Benazus’un ağzından işte bu leblebi hatırası:

“9 Ekim 1937 yılında, o zaman için 7 yıl 7 aylıktım. Yani 8 yaşındayım. Atatürk o günlerde “Nazilli Basma Fabrikasını” açıyor. O zaman, Basma Fabrikası Türkiye için büyük bir sanayi idi. Atatürk, Ege Manevraları, Askeri Manevraları izlemek üzere Aydın’ın Ortaklar, Çamlık ve Söke beldelerine geldi. Ortaklar o zaman 40 haneli küçücük bir köydü. Biz de orada yaşıyorduk. Babam, oranın incir kooperatifinin kâtipliğini yapıyordu. Atatürk’ün geleceği duyulunca, köyde hemen bir karşılama heyeti hazırlandı. Okuryazar olarak buldukları, istasyon müdürü, muhtar, öğretmen ve kooperatifte kâtiplik yapan babam toplandılar. Babam, hemen eve gelip elbisesini değiştirerek karşılamaya gideceğini söyledi.”

“Ben ağlamaya başladım, “Bende gideceğim” dedim.  O zamanlar evde olsun, okulda olsun, biz Atatürk’ten başka bir şey konuşmuyorduk. Dolayısıyla, Atatürk’ün geleceğini duyunca, dünyayı ayağa kaldırdım. Neyse ki, annem araya girdi. Bağıra çağıra bende babamın ceketinin eteğine yapıştım.
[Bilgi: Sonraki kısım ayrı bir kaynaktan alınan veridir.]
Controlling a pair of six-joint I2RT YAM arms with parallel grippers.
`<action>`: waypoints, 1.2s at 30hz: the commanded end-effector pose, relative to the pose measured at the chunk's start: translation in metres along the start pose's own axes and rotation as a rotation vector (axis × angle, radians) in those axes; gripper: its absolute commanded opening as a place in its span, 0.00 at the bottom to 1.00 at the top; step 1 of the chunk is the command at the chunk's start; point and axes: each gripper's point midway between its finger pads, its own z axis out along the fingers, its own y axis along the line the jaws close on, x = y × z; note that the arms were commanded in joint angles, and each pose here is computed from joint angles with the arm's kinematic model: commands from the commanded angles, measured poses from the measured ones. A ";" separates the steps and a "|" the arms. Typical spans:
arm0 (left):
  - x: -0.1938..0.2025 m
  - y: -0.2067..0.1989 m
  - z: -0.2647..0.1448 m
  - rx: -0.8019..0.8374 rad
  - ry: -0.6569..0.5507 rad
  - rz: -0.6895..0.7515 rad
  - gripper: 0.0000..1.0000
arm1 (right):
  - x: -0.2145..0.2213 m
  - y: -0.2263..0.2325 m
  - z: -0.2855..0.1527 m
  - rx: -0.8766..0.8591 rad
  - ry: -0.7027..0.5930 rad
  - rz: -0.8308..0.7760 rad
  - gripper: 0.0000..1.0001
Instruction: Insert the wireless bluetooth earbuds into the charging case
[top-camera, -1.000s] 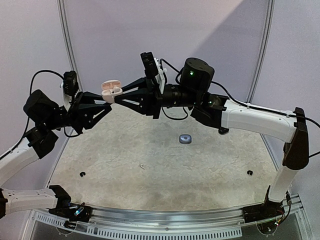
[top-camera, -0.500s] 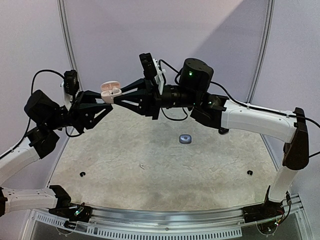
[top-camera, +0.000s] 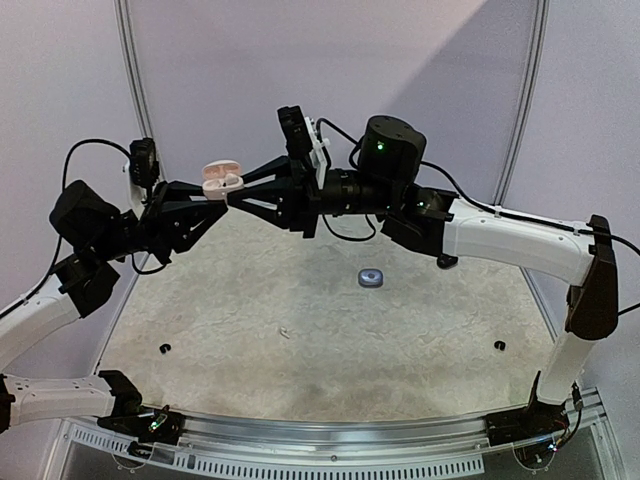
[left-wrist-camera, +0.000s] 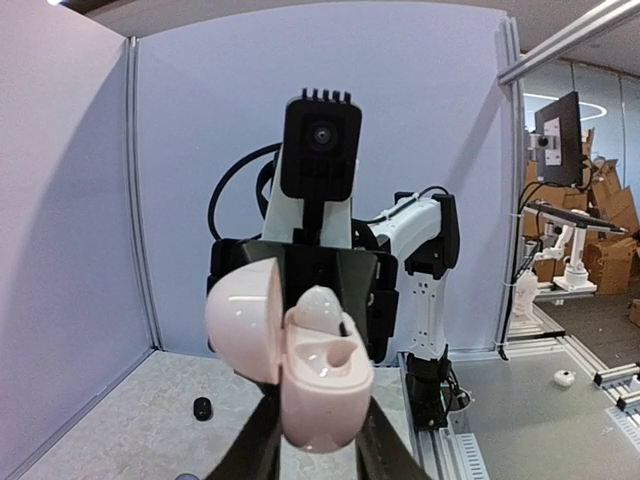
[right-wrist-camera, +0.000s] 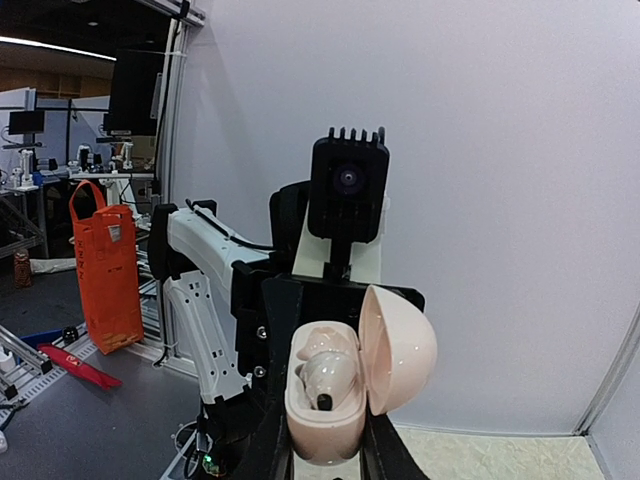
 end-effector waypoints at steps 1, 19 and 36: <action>-0.001 -0.015 0.002 0.065 -0.006 0.005 0.30 | 0.040 -0.012 0.004 0.045 0.090 0.048 0.00; -0.001 -0.015 0.002 0.064 -0.004 -0.001 0.28 | 0.050 -0.014 0.001 0.072 0.127 0.034 0.00; 0.000 -0.014 0.001 0.052 0.002 -0.007 0.04 | 0.056 -0.013 -0.006 0.089 0.153 0.036 0.00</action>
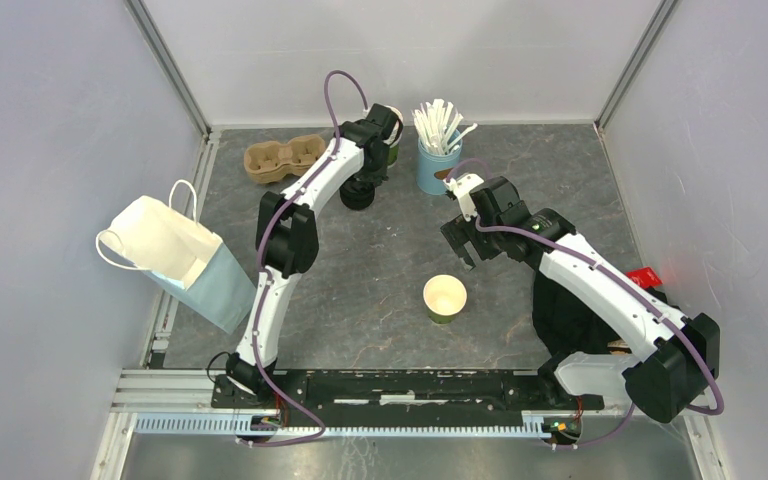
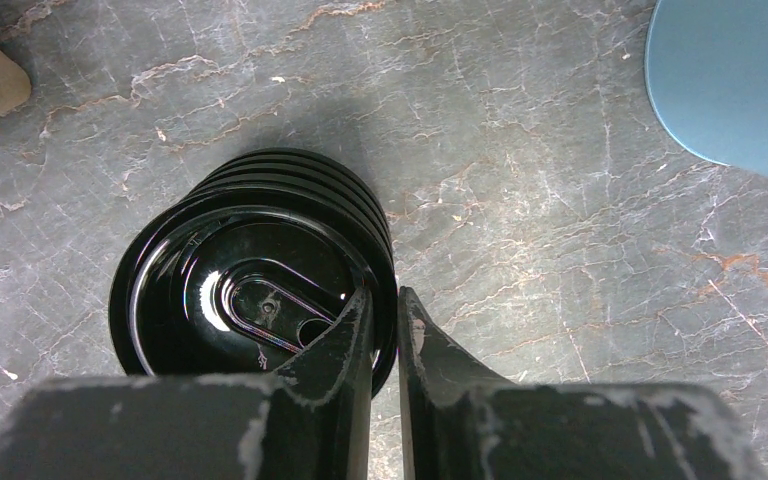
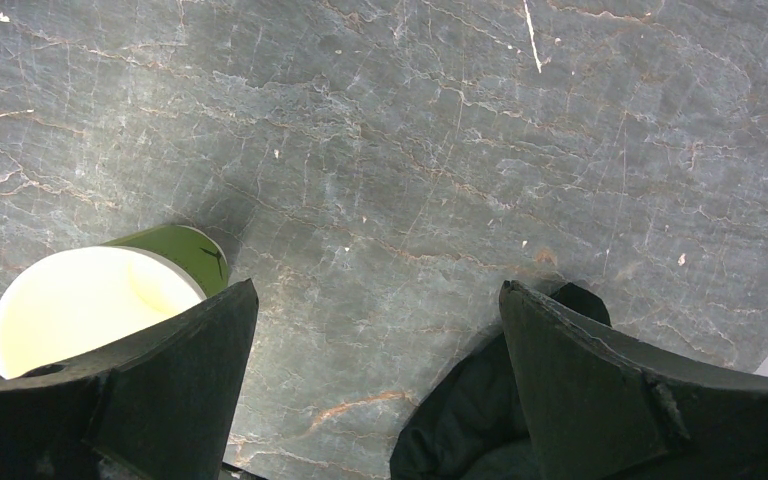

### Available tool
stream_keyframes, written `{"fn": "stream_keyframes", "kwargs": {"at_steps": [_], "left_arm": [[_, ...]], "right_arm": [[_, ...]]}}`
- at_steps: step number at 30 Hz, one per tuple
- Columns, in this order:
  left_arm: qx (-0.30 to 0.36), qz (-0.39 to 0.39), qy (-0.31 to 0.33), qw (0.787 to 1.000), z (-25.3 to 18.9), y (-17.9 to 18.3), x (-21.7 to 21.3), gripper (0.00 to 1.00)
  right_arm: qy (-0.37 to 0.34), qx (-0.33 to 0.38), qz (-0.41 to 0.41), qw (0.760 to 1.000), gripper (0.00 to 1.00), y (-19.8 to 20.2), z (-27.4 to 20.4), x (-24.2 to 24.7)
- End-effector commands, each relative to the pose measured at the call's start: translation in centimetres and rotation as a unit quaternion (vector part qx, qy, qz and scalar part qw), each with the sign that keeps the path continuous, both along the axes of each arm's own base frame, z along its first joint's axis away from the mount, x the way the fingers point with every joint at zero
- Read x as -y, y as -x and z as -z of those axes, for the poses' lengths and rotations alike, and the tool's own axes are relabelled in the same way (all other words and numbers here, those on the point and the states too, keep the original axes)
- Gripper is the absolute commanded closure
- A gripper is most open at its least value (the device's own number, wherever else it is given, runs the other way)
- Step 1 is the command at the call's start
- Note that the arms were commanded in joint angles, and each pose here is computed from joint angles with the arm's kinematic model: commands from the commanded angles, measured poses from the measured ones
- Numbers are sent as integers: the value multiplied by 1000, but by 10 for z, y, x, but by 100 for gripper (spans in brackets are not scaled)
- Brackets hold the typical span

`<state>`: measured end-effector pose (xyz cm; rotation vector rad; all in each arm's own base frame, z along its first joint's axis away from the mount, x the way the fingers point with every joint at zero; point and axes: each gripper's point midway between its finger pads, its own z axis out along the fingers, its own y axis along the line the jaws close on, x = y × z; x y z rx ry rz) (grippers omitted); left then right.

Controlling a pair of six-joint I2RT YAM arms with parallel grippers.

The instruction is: Pack the takeout coffee

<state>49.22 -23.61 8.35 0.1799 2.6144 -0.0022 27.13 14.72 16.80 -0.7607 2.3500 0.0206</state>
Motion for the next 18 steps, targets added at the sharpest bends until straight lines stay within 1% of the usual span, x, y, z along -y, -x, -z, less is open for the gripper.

Beraber istasyona Atatürk’ü karşılamaya gittik. Akşam hava kararmıştı. Atatürk’ün treni geldi. Atatürk istasyona indi. Köylüler koşuştular. Yalnız bizim köy değil, civar köylerden de karşılamaya gelenler vardı. Atatürk, uzun uzun konuşmalar yaptı. Ve onlarla sohbet etmeye başladı.“

“ Kimseye borcu olmayan kimseye karşı gebe olmayan, onurlu bir millettik.”

“Sonradan da ben bu anlattıklarımı olurda çocuk aklıyla kendime göre yorumlamışımdır diye Profesör Şaban Gökovalı arkadaşımıza anlattım. Atatürk’ün nöbet defteri dedikleri ve kayıtlarını Cevdet Tolay’ın tuttuğu kayıtları açtı ve buldu. Ondan sonra, benim bu anım görsel ve yazılı basında yayınlandı. O günden beri, benim adımda “Atatürk’ün rakı masasından leblebisini aşıran çocuk” olarak kaldı. Atatürk, köylülerle konuşurken, ben babamın elinden kaçtım. Doğruca Atatürk’ün yanına gittim. Atatürk sevinçle beni görerek yanına aldı ve saçlarımla oynamaya başladı. O zaman kıvırcık saçlarım vardı. Saçlarımı okşadı ve konuşmayı bitirince elimden tuttu, trenine bindirdi.  Kendisi karşımda oturuyordu. Atatürk’e bermutat rakı ve leblebi getirdiler. Ben o yaşlarda, onun rakı olduğunu bilmiyordum. Anlamıyordum da, sonradan öğrendim. Atatürk kadehini hiç kimseden gizli içmediği için, camı açtı oradaki köylülere bakıp, “Adın ne senin? Ahmet. Ahmet senin şerefine” diyor bir yudum içiyor. Dönüyor başkasına soruyor: “İsmail. İsmail senin şerefine, Mehmet senin şerefine derken, gelen o çini kasedeki leblebilerinin hepsini yemişim. Hafif gülümseyerek bana işaret etti. Yeni bir kase geldi. O, gene Mehmet, Süleyman, Ahmet falan derken, onu da cebime indirdim. Üçüncü kaseyi de gömleğimin cebine doldurdum. Sonra, ben bunu niye yaptım diye düşündüm. Emin olun o zamanlar leblebi bile lükstü bize... Yoksul bir millettik. Kimseye borcu olmayan kimseye karşı gebe olmayan, onurlu bir millettik.”

“Biz beşkardeştik. Ben, kardeşlerime leblebiyi götüreyim diye düşünmüşüm. Hakikaten de eve geldiğim zaman, onları kardeşlerimle paylaştım. Her neyse Atatürk, Ahmet, Mehmet faslını bitirdi. Bana döndü. Atatürk’te bir kere korkunç bir çocuk sevgisi vardı. Yani, olağan üstü bir çocuk sevgisi vardı. Bir kere, beni elimden tutup götürmesinden belliydi. İlk sorduğu soru, “Okul nasıl?”, “Neler öğreniyorsunuz?”, “Bir eksiğiniz var mı?” oldu. Kırk hanelik bir köyümüz vardı. Okul, dört duvarı olan bir hayvan damının boşaltılarak eğitim yuvası haline getirilmişti. Çatısı akıyor, iki üç tane penceresi vardı, camı yoktu. Kapıyı zaten söküp götürmüşler. Yer toprak. Soba yok, su yok. Elektrik yok. Ben Ata’ma yalnızca köyümüzde ki bu sefaletti gördüğüm için en iyisi bu zannediyordum. Bu bakımdan, Atatürk’e okulumu met ettim. Benim Atatürk’le ilişkim bu kadar. 1 yıl sonrada vefat etmiştir. Tabi ki çok üzgünüz.”

Daha sonra, Atatürk fotoğraflarının sergilendiği salonda hazırlamış olduğu “Özel Anılarla Atatürk ve Çocuk Fotoğrafları” albümünü ücretsiz olarak konuklara imzaladı.